### [The task]
Start at the first line of the material below and retype each line through the one containing "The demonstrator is", exactly.

### [Data]
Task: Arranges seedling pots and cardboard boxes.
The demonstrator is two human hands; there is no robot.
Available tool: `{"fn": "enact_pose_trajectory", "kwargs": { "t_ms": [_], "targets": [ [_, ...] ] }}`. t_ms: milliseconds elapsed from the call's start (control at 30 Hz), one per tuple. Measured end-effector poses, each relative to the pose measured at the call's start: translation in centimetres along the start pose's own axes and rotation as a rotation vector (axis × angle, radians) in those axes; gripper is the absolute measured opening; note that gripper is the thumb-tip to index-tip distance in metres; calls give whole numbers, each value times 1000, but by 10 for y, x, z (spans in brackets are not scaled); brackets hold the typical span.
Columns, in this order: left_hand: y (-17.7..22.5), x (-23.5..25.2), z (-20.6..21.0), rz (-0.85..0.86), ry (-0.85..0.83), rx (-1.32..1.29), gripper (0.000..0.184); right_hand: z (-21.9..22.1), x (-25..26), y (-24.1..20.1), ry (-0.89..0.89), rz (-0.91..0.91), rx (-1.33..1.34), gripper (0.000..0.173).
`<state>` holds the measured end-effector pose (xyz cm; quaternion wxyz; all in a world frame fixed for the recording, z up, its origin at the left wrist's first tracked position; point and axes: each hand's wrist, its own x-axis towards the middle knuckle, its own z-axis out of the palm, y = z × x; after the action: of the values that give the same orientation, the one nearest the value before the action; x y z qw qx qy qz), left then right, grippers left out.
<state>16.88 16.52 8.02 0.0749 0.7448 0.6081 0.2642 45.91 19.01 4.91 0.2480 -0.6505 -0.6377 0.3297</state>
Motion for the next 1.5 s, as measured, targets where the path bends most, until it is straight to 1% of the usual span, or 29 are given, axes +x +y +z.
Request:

### [Answer box]
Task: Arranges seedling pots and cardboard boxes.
The demonstrator is two human hands; there is no robot.

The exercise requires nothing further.